Greetings from Pillowville,

Mystery Solved...

I scored the Huffman Moto-Balloon yesterday! (A Dramedy in three acts)

*Act 1*

I was expecting stiffer competition for the bike but the only major adversary turned out to be my computer provider.

With 14 minutes to go I refreshed my computer to a major lockup. Repeated refreshes and mild verbal coaxing didn’t help. My wife, Laurie, came to my aid but even her calm demeanor and computer savvy wouldn’t bring the beast back to life. 

Next step was a call to one of my friends who could bid for me. No answer-just crackle, probably because our computer provider is also our phone provider. 

I’m in the living room pacing, time is at 10 minutes and closing, and other than raising my BP I’m accomplishing nothing.
I ditched the home system with my wife trying to call her sister and ran for the car. 

*Act 2*

My friend (we’ll call him Ron cause that’s his name) lives about 6 blocks away, a distance that can be covered at speed in 2 minutes, door to door.
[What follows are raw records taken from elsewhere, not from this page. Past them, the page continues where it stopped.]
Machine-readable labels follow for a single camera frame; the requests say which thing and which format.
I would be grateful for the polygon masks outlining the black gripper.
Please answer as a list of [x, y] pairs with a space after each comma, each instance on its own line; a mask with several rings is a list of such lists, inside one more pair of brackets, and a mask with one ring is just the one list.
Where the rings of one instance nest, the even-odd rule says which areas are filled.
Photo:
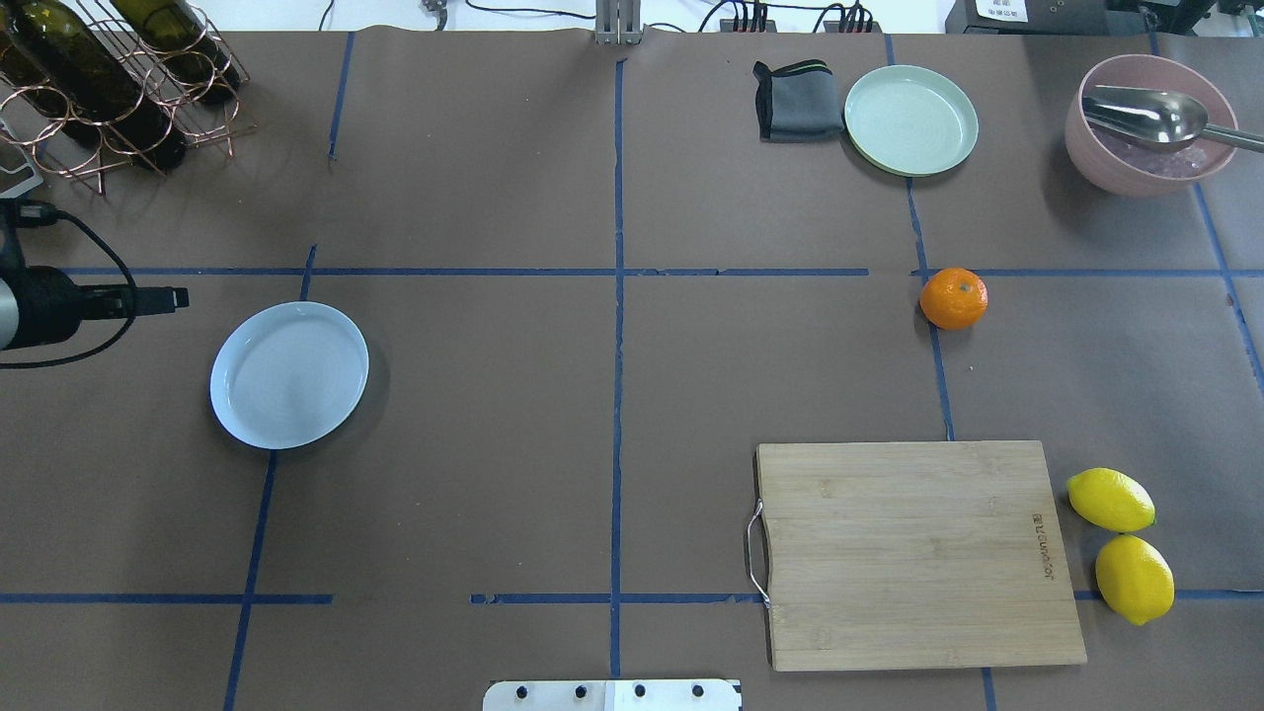
[[63, 271], [28, 267], [11, 275], [11, 347], [25, 350], [68, 342], [83, 321], [166, 315], [187, 306], [190, 290], [185, 287], [81, 286]]

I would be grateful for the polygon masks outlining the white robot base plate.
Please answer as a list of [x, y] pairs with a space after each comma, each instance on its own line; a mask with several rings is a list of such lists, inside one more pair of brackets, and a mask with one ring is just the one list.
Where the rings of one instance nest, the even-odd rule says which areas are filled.
[[502, 679], [483, 710], [742, 710], [738, 679]]

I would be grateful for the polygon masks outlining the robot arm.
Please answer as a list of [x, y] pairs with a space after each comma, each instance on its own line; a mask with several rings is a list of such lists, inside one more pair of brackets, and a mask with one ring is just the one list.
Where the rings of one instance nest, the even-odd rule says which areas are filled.
[[85, 321], [125, 320], [190, 306], [190, 290], [76, 283], [61, 269], [35, 266], [1, 277], [1, 347], [25, 350], [76, 337]]
Add 1 minute trying the door bell, then running around the house toward the bike building out back. Add 2 more minutes for going the wrong way and getting entangled in a barricade built out of a recycling dumpster, a 65 Ford Falcon Ranchero, and what appeared to be the place where Varsity wheels go to die. On the reverse trip I careened into Ron and a wheel barrow full of something (Colson Lit?) on the other side of the house.
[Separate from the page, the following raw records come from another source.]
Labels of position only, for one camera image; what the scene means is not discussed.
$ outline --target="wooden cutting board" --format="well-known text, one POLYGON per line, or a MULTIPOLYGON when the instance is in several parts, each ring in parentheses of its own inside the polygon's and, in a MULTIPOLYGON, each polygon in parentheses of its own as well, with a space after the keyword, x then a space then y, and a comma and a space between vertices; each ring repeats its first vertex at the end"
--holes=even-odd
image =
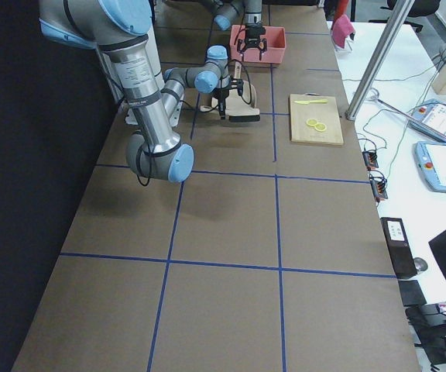
POLYGON ((341 146, 344 138, 341 134, 335 97, 316 95, 290 95, 290 139, 297 143, 341 146), (327 99, 328 103, 309 103, 302 105, 294 101, 315 101, 327 99), (316 119, 326 125, 324 132, 306 124, 308 119, 316 119))

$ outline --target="pink bin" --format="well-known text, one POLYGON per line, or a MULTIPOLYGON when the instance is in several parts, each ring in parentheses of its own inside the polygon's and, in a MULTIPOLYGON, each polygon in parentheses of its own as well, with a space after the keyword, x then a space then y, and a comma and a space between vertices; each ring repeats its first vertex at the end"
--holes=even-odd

In a series of high pitched noises and rapid hand/arm movements I was able to convey the dire nature of my predicament. 1 minute later and with, at best, 4 minutes to go we are in the house, at the computer, and waiting for Ron (did I mention he is legally blind?) to find the right icons on his huge blind-person monitor to get online and to eBay to make the bid.

Turns out, Ron has the same internet provider.

I try to call home but can’t because he has the same phone provider.

Then it strikes me that in my rapid flight from the house I didn’t think to mention what item specifically I was bidding on.

In a crescendo of gloom and despair, I am at my Ron’s house. His computer is dead, time has run out, and even if by some miracle Laurie got the computer to relight or was able to get through to her sister, they wouldn’t know what to bid on.

I said goodbye to Ron, trudged back to my car, made the 6 minute drive home, and pulled into the driveway ready to sit in my chair and smolder all night.

I looked up to the porch and there is Laurie with a thumbs-up.

*Act 3 (Laurie’s narrative)*

_I'm in the living room watching Dora the Explorer for the 657th time with our toddler when I hear loud, vehement swearing.  (ED: mild expressions of displeasure).  Then I hear a panicked voice say, "The %*##! &*% (ED: gosh-darned) computer's locked up!  I keep refreshing but it won't let me back on eBay!" 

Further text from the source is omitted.